Each year there are hundreds of millions of cases involving diseases that are transmitted by insects and/or arachnids. These diseases result in millions of annual fatalities in addition to having a massive impact on health care resources throughout the world. For example, most orders of ticks include species of medical importance. While blood-sucking ticks can cause irritation and malaise in the host, the tick's role as carrier and transmitter of human disease organisms is of substantial medical concern. The disease organisms, which include but are not limited to viruses, rickettsiae, and spirochaeta bacteria, are transmitted through the tick's saliva during feeding. Tick-borne viruses can cause hemorrhagic fevers, encephalitis, and Lyme disease (LD), the latter of which is a multisystem inflammatory disease that can affect the skin and joints, nervous system, and other organic systems. Like a virus, rickettsia can develop only inside living cells. The main rickettsial infections observed in humans are the spotted fevers such as Rocky Mountain spotted fever, tick-bite fevers, and tick-typhus fevers. The condition known as Epizootic Bovine Abortion (EBA) has been associated with blood feeding by the soft tick Ornithodoros coriaceus, and causes in excess of $30 million in damage in the state of California alone, with losses in particularly bad years approaching $100 million. Another disease vector affecting cattle is a soft tick that serves as a vector for numerous arboviruses.

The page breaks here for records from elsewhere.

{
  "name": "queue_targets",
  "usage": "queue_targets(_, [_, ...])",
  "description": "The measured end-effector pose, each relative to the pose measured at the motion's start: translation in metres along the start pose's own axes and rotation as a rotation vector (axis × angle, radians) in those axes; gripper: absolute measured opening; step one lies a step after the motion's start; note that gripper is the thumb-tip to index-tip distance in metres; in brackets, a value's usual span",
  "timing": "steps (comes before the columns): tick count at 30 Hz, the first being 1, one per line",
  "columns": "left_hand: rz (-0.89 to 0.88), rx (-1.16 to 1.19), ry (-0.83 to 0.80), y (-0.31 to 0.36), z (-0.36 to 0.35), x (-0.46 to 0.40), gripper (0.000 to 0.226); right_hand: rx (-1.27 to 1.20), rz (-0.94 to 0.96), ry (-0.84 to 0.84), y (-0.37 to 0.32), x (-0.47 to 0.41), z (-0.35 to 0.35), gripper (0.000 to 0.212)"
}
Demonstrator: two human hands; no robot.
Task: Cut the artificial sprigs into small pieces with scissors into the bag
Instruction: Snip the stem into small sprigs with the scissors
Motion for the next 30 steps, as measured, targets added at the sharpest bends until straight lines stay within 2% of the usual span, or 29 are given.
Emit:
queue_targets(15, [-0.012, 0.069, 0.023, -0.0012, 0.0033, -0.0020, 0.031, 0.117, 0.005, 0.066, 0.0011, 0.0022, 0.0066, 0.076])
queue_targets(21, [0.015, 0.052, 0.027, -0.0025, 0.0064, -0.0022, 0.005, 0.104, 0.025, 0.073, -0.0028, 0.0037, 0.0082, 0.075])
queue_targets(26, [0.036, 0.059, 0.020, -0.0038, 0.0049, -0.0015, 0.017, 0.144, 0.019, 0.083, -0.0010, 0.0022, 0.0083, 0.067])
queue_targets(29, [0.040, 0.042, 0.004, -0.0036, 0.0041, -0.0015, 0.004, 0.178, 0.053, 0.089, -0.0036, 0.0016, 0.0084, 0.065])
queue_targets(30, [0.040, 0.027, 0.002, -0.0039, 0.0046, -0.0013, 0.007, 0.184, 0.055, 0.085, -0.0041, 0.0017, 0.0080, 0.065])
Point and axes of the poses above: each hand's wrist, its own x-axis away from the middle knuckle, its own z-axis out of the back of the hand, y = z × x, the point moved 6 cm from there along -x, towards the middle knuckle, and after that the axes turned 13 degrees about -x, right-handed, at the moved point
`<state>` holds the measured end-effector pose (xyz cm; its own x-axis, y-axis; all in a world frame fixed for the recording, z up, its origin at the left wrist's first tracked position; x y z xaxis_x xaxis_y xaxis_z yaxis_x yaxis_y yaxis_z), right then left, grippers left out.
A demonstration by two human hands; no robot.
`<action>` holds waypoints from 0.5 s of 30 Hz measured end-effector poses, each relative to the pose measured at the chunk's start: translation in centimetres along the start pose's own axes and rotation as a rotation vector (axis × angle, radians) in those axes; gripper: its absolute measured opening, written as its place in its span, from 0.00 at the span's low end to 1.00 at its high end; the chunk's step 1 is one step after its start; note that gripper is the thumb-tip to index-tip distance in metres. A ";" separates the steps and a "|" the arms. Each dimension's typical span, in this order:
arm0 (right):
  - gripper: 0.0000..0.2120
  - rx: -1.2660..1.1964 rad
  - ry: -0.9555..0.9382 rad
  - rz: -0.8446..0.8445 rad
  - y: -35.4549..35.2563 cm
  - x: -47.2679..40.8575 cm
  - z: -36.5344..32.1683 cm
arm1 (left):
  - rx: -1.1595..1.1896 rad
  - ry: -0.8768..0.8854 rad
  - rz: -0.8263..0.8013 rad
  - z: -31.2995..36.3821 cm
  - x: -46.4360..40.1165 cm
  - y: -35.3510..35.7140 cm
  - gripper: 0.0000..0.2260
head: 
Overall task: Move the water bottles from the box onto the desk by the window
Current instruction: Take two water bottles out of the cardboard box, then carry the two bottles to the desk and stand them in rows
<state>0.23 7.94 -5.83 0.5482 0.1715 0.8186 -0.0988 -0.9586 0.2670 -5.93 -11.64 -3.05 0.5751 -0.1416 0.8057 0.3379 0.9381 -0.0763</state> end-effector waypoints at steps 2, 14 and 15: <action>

Larval mites of the family Trombiculidae, commonly called chiggers or red bugs, can cause a dermatitis (scrub-itch) that results from an allergic reaction to the chigger's saliva and can also transmit human disease organisms. The most common mites that infect humans are scabies or itch mites, which are also known to be severe irritants to cattle. Additional pests that have been shown to cause diseases or other conditions include house dust mites, which induce allergic reactions in the form of asthma and rhinitis in humans; food mites, which cause dermatitis in people handling infested food; and the crab louse, which causes discomfort to humans but can also act as a vector for exanthematous typhus, a disease caused by Rickettsia prowazekii that has caused millions of deaths
Perhaps the most well known insect vectors for disease are the various types of mosquitoes. Mosquitoes are particularly adept at transmitting diseases caused by viruses, but can also carry disease-causing nematodes and protozoans. The mosquitos most closely associated with human disease are those of the genus Aedes. In terms of human health problems, the most important species of Aedes is Aedes aegypti, which is a vector for the virus that causes yellow fever in humans. Other viruses associated with the Aedes species include those that cause dengue fever, various forms of encephalitis, hemorrhagic fever, and yellow fever. Additionally, the common house mosquito, Culex pipiens, has been is implicated in the transmission of various forms of encephalitis and the filarial worms Wuchereria banufti or Brugia malayi, which is responsible for elephantiasis. Mosquitoes might also be a vector for Ebolavirus, a filovirus that causes a hemorrhagic fever that is frequently fatal. The mosquito genus Anopheles can also act as vectors for pathogenic organisms that circulate in the bloodstream such as members of the protozoan genus Plasmodium, which cause malaria in between 200 and 300 million people and which kill at least two million every year.
And finally, cockroaches can also transmit disease. Cockroaches of various species can be found in grocery stores, restaurants, hospitals, jails, hotels, apartments, homes, and in most any place where food is stored. The droppings and skin of cockroaches can cause hives or rashes, coughing, sneezing, and other contact and/or inhalant allergic reactions in humans. The prodigious ability of cockroaches to multiply, along with their close association with people and food and their tendency to hide in places that are difficult to access, make it difficult to successfully exterminate them.
As a result, tremendous efforts have been made to better understand the mechanisms that underlie host attraction, feeding, and other behaviors of insect species that can serve as vectors for diseases or other undesirable conditions in humans and other susceptible hosts. Such knowledge would allow for the design of strategies for intervening in the process by which pathogenic vectors spread disease.
What are needed, then, are new methods and compositions that can be employed in screening for agents that modulate insect and/or arachnid behavior, and in some cases, screening for agents that can act as repellents and even as pesticides for insects and/or arachnids.